Critics not that it is difficult to characterize Donoso's work, which is a complex mixture of pessimism, social commentary, and observations on the relationship between an artist and his creations. His works reflect, without didactic intent, the tensions between rich and poor and the political upheaval which has characterized Chile from the Marxist Salvador Allende period in the 1960s to the brutal dictatorship of Augusto Pinochet beginning in the 1970s. Donoso's first novel, Coronación (1957; Coronation), partly a portrait of his insane grandmother, combines realism and fantasy. A second novel, Este Domingo (1966; This Sunday), explores the chasm between rich and poor with subtlety and sophistication and experiments with differing points of view. El lugar sin límites (1966; Hell Has No Limits), a novella, is an extremely pessimistic commentary on the futility of human effort. Donoso's greatest novel, El obsceno pájaro de la noche (1970; The Obscene Bird of Night), is a dreamlike exploration of the mind of a schizophrenic.

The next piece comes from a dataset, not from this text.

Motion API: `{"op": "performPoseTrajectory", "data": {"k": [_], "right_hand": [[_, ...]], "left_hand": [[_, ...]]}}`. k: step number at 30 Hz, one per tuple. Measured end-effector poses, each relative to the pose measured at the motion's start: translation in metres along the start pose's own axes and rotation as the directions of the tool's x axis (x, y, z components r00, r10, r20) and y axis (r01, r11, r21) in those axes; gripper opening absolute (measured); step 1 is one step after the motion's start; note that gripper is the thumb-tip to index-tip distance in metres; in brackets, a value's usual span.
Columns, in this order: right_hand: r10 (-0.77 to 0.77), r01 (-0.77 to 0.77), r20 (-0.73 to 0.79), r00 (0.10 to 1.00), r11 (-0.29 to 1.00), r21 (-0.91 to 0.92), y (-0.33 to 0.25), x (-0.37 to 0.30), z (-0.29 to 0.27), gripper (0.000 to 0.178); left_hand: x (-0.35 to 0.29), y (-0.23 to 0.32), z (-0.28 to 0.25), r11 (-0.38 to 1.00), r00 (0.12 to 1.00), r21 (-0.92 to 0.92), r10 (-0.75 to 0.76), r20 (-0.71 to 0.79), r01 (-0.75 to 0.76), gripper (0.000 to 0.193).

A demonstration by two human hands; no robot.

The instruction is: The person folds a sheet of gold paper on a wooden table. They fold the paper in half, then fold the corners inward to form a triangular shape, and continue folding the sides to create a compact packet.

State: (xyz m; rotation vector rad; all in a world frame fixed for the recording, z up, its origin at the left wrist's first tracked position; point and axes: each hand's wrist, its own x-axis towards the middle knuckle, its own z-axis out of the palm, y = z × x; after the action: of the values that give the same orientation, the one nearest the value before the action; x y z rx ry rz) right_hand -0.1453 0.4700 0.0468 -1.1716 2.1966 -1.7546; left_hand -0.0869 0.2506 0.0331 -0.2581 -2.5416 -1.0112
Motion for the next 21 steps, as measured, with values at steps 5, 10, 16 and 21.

After the success of The Obscene Bird of Night Donoso wrote his own account of the literary history of his times, Historia personal del “boom” (1977; The “Boom” in Spanish American Literature: A Personal History). During his period of exile, Donoso's style began to veer away from dreams and hallucinations. In 1978 he produced Casa de campo (A House in the Country), a political allegory with echoes of the repressive Pinochet takeover of Chile. La desesperanza (1986; The Curfew), a novel written after his return to Chile, concerns the fate of the political left in the Pinochet period. Two later novellas, combined in Taratuta; Naturaleza muerta con cachimba (1990; Taratuta; and, Still Life with Pipe), explore the interaction between art and reality—in particular, the intricate relationship between the artist and his creations.

Critical Reception

Today recognized as the greatest Chilean novelist of his time, Donoso had difficulty getting his early work published and reviewed. Critics at first labelled him one of the so-called “Generation of 1950”—a group of well-educated, middle-class writers who moved fiction in Chile from a preoccupation with nativism to a newfound cosmopolitanism—and categorized him as a writer of “new novels” which combined both realistic and fantastical elements. Little English-language criticism appeared on Donoso until the translation of Coronation in 1965. The publication of The Obscene Bird of Night in 1973 and a full-length bio-critical study of Donoso in 1979 further encouraged scholarly work on Donoso in English. Critics have often disagreed over whether Donoso was directly criticizing the Allende or Pinochet regimes in Chile, or simply chronicling the decline of personal creativity or the existential angst of individuals in difficult circumstances. Critical approaches to Donoso's work have been as diverse and complex as Donoso's own fictional output. Earlier English-language critics outlined prominent themes in Donoso's work and pointed out the ways in which he expressed a particular “Latin American” consciousness. Other critics used structuralist theory or commented on Donoso's fluid use of narrative techniques. A number of critics have used a comparative literature or intertextual approach to connect Donoso with other literary traditions. Still others have engaged in psychoanalytic, mythological, existential, reader-response, or deconstructive criticism. After 1970 Donoso was often called “postmodern” since his work increasingly relied on ambiguity, inner-directedness, a non-integrated subject, a fragmented narrative, and the interweaving of fantasy and reality. Many critics have agreed that a central theme in Donoso's work is a condemnation of the world of social convention which prevents an individual from achieving self-fulfillment. The sheer volume, variety, and intellectual richness of Donoso criticism since 1965 seem to reinforce Donoso's own stated wish to avoid “simplification.”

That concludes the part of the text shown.